▶ [About this exercise] From the entries below, please gather each line containing the string "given".

─── Material provided

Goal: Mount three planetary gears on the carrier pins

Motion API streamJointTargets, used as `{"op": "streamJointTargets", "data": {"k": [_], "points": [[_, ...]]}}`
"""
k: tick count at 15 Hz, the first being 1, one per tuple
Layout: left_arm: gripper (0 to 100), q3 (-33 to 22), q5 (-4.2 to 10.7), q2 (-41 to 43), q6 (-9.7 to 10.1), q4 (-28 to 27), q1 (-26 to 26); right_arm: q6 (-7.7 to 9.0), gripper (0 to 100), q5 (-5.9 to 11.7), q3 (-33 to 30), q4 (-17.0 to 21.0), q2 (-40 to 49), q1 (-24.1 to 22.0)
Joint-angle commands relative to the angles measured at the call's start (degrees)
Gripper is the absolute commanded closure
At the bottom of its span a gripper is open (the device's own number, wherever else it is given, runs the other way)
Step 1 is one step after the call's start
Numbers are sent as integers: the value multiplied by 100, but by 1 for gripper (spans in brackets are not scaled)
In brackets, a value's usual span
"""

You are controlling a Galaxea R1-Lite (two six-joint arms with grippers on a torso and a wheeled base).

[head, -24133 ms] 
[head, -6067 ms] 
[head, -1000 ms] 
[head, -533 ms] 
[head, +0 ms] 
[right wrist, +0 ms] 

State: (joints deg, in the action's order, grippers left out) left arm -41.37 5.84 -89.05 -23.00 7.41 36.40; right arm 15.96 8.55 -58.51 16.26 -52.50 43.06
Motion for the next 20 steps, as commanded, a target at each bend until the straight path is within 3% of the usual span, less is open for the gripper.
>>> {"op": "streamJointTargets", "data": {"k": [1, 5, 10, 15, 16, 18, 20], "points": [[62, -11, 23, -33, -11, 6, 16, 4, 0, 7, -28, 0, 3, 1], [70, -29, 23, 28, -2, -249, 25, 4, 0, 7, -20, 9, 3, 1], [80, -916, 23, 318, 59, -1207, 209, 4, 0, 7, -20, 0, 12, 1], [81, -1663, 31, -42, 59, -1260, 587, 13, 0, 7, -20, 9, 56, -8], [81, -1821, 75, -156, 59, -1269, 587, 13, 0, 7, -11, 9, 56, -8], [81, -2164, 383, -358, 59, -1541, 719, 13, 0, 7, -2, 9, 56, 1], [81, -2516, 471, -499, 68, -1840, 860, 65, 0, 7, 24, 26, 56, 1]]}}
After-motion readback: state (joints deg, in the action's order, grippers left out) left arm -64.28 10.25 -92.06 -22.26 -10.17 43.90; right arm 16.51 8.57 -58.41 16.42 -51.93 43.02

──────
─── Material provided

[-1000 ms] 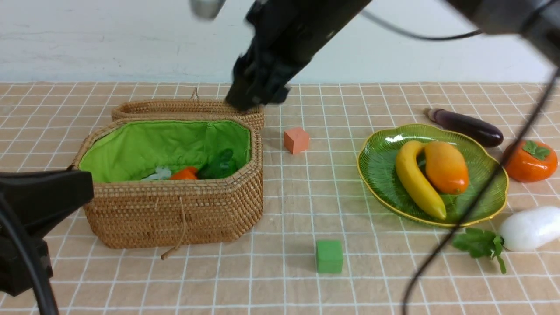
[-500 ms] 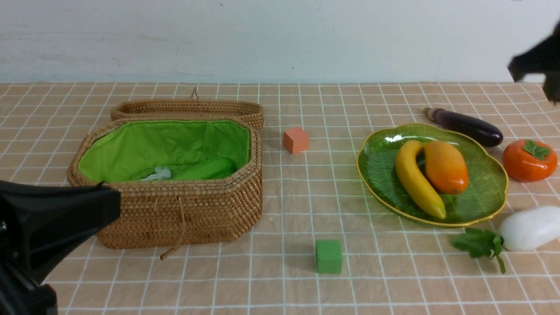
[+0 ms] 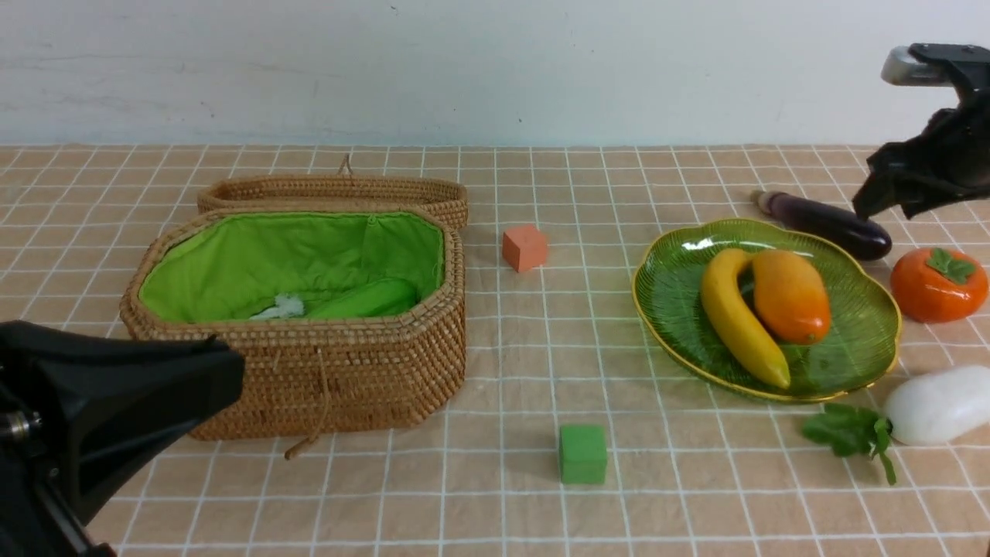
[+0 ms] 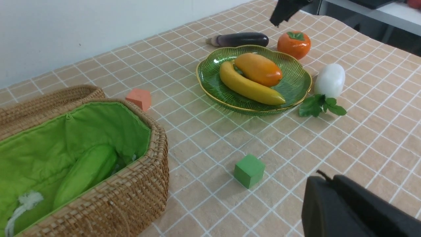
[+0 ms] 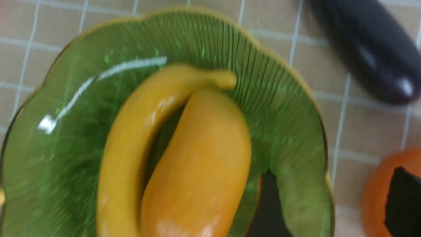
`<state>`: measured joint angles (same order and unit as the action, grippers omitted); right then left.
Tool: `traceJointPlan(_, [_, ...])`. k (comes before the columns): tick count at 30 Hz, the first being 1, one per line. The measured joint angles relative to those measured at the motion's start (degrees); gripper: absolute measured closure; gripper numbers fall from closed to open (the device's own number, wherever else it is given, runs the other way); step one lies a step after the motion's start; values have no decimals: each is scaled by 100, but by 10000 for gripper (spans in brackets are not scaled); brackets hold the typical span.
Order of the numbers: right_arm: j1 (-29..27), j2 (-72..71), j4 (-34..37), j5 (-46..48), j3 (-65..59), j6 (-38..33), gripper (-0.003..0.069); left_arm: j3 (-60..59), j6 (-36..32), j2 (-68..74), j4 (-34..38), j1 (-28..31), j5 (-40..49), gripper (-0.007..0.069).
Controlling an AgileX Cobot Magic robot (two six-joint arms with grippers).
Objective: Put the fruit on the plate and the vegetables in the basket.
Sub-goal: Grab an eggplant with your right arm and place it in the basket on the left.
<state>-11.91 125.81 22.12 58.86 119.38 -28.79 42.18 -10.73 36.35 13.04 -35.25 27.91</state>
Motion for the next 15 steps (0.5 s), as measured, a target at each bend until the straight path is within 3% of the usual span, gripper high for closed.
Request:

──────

▶ [Exercise output]
At the bottom of its span a gripper is open (the device's own number, wherever else it is given, runs the other way)
Tool: `traceJointPlan(_, [_, ...])`. k (comes before the columns): tick count at 30 Hz, the first being 1, one per line. The measured joint angles relative to those measured at the motion's start (degrees); gripper: absolute measured closure; gripper numbers fall from closed to open (the device's own number, wherever else it is given, runs the other way); step one lies a step after the motion's start; values have no decimals: each is scaled by 100, but by 10000 for gripper (spans in brackets are not scaled); brackets hold the typical span.

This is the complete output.